For these reasons, InP Gunn Diode Oscillators have largely replaced GaAs Gunn Diode Oscillators at higher millimeter-wave frequencies, though the cost advantages of GaAs diodes at lower frequencies still exist. Given the wide range of applications Gunn Diode Oscillators are used, there are many other considerations beyond power, frequency, and noise performance to consider which may result in GaAs being a better choice than InP, even at higher millimeter-wave frequencies.
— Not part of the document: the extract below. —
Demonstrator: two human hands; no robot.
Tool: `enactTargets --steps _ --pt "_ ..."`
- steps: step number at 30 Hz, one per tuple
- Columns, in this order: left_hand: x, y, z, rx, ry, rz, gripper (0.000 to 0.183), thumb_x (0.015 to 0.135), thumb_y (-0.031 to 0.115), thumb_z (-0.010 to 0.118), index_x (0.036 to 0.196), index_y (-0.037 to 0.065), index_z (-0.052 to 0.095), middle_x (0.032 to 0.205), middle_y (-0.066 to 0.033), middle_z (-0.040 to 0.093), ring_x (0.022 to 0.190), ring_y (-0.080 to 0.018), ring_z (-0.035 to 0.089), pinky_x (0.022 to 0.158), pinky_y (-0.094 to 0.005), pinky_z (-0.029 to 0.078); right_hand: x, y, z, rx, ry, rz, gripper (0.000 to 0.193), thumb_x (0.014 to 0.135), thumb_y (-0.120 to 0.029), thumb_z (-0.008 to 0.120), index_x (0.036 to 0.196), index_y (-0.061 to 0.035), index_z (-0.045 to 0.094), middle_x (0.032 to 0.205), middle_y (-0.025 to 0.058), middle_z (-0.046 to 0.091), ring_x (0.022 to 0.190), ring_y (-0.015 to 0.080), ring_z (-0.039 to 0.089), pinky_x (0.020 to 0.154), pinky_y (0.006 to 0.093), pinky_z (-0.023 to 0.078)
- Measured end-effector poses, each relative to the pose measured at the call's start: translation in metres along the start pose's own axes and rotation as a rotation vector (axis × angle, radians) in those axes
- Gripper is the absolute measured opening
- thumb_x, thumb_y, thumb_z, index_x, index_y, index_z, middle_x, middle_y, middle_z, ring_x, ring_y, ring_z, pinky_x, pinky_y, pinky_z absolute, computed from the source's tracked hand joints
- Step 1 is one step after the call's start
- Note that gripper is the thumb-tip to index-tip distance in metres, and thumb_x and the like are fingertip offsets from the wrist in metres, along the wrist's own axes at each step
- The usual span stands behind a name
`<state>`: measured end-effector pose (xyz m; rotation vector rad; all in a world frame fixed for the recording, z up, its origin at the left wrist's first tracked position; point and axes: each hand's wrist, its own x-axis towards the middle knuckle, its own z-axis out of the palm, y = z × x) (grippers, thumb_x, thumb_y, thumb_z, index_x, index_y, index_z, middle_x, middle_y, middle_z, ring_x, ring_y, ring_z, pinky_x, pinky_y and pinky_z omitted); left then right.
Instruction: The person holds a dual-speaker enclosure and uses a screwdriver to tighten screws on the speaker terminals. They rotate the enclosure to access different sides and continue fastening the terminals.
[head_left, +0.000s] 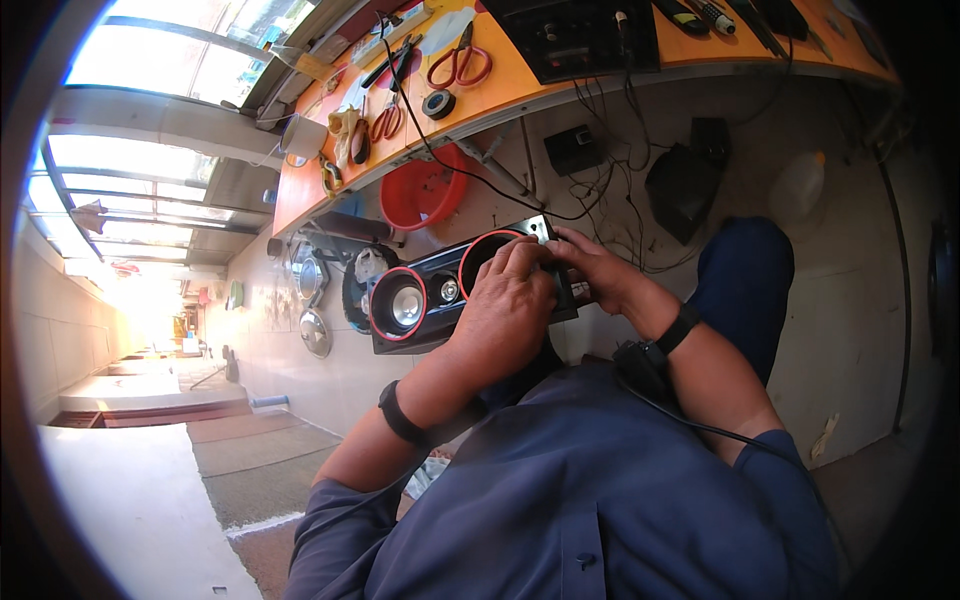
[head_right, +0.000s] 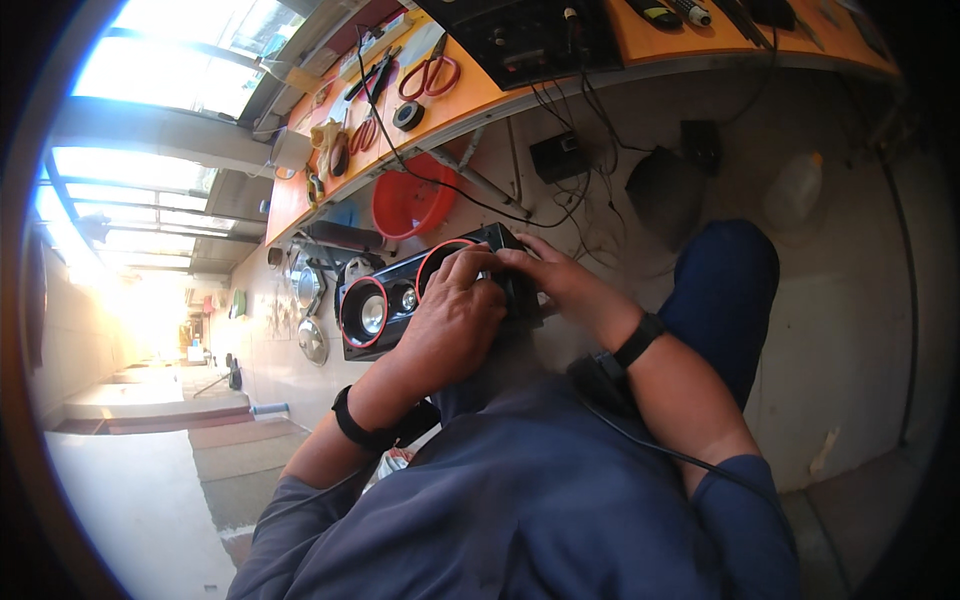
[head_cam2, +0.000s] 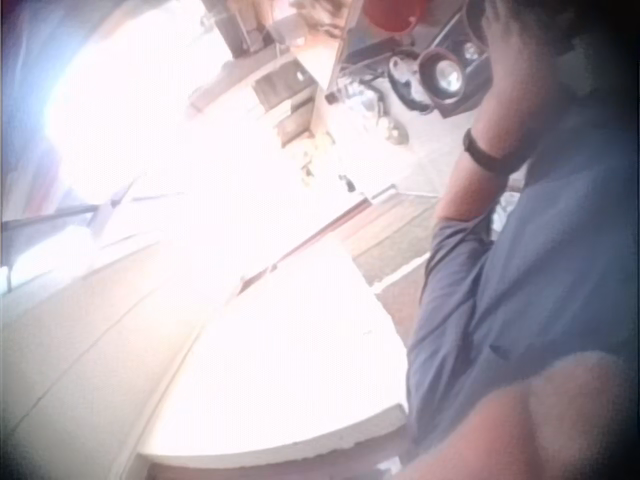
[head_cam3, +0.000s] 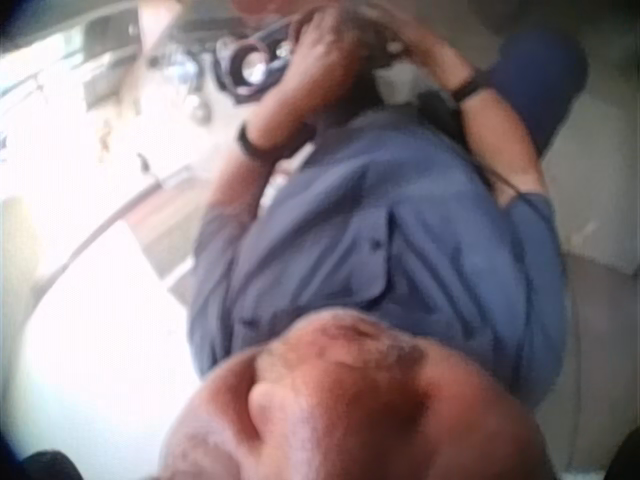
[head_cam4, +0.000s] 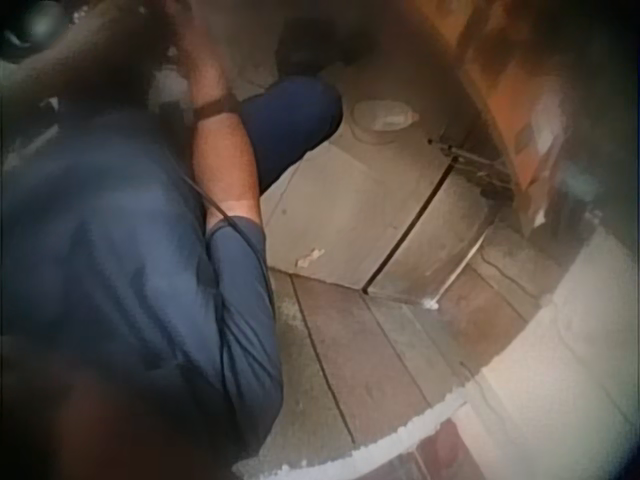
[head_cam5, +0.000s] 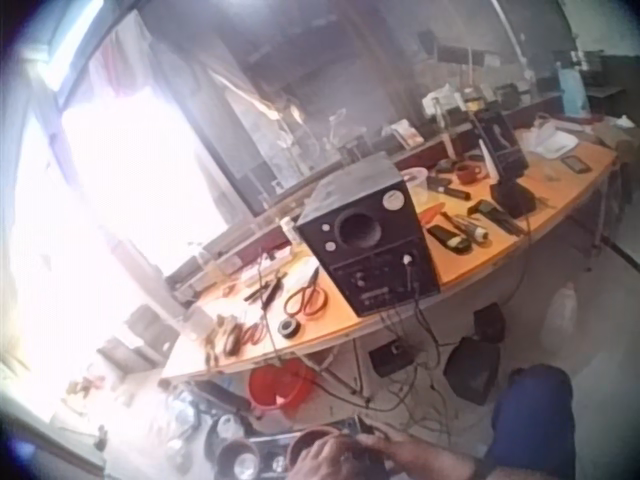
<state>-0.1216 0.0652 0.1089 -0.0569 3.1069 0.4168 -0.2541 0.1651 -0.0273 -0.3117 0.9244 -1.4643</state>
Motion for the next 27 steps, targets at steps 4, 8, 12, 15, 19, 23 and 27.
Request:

An example of this is using a Gunn Diode Oscillator as a VCO for a frequency modulated continuous wave (FMCW) radar. Though power at high frequency with minimal noise is important, consistent voltage tuning characteristics over a wide temperature range are also critical to prevent the introduction of nonlinearity in the FMCW choir signal. Any non-linearities in the chirp will directly result in reduced radar range resolution. Therefore, a GaAs Gunn Diode Oscillator with graded-bandgap hot electron injection could offer a more temperature stable VCO solution compared to InP.

As in virtually all RF/Microwave applications, finding the best solution for a given application depends on a wide range of parameters that must be carefully considered and weighed beyond the simple text in a datasheet.